The Artemis security scanner

Artemis is an open-source security vulnerability scanner developed by CERT PL. It is built to look for website misconfigurations and vulnerabilities on a large number of sites. It automatically prepares reports that can be sent to the affected institutions. Thanks to its modular architecture, it can be used to combine the results of various other tools in a single dashboard.

Example Artemis scan results — An example of Artemis scanning results

Tl;dr: how to start scanning?

Clone https://github.com/CERT-Polska/Artemis/ and follow the quick start instructions at https://artemis-scanner.readthedocs.io/en/latest/quick-start.html.

Don't forget about the laws regarding security testing in your jurisdiction.

If you are a national CERT, we will be glad to share our experience and help you with setting up your scanning pipeline - contact us at [email protected] with any questions or problems.

How is Artemis different from other security scanners?

The key difference is that Artemis is able to generate actionable reports that can be directly sent to the affected institutions.
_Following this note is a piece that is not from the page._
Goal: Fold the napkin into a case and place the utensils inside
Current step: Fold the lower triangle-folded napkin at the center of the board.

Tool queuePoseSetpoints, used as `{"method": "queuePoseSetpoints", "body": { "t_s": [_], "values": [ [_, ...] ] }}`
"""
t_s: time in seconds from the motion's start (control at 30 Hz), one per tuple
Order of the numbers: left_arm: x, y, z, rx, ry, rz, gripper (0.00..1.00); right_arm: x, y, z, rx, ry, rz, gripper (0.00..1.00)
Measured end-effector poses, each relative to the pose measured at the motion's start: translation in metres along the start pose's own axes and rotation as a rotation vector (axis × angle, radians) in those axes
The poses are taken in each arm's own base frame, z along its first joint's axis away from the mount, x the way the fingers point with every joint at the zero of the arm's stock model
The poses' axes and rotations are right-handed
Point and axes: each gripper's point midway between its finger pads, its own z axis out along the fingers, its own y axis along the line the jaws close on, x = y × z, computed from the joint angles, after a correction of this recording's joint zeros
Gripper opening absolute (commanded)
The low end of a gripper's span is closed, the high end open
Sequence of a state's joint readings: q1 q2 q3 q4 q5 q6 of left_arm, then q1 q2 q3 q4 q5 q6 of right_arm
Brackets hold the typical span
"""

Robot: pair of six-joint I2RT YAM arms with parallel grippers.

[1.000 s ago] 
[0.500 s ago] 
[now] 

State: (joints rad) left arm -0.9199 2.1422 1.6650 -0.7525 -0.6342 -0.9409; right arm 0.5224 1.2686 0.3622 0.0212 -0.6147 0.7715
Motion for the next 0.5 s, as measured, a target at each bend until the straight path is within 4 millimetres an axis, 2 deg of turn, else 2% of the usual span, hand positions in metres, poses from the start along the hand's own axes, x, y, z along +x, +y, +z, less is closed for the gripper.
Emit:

When generating the reports, Artemis uses built-in heuristics to distinguish false-positives from real vulnerabilities.

Here is an example of such a report:

The following addresses contain version control system data:

https://example.com:443/.git/config

Making a code repository public may allow an attacker to learn the inner workings of a system, and if it contains passwords or API keys - also gain unauthorized access. Such data shouldn't be publicly available.

Even if directory listing in a repository folder is not enabled, a repository may be copied by an attacker. We recommend making the whole version control folders (not only the example files listed above) inaccessible for external users.

The following addresses contain old Joomla versions:

https://example.com:443 - Joomla 2.5.4

If a site is no longer used, we recommend shutting it down to eliminate the risk of exploitation of known vulnerabilities in older Joomla versions. Otherwise, we recommend regular Joomla core and plugin updates.

The following domains don't have properly configured e-mail sender verification mechanisms:

example.com: Valid SPF record not found. We recommend using all three mechanisms: SPF, DKIM and DMARC to decrease the possibility of successful e-mail message spoofing.

example.com: Valid DMARC record not found. We recommend using all three mechanisms: SPF, DKIM and DMARC to decrease the possibility of successful e-mail message spoofing.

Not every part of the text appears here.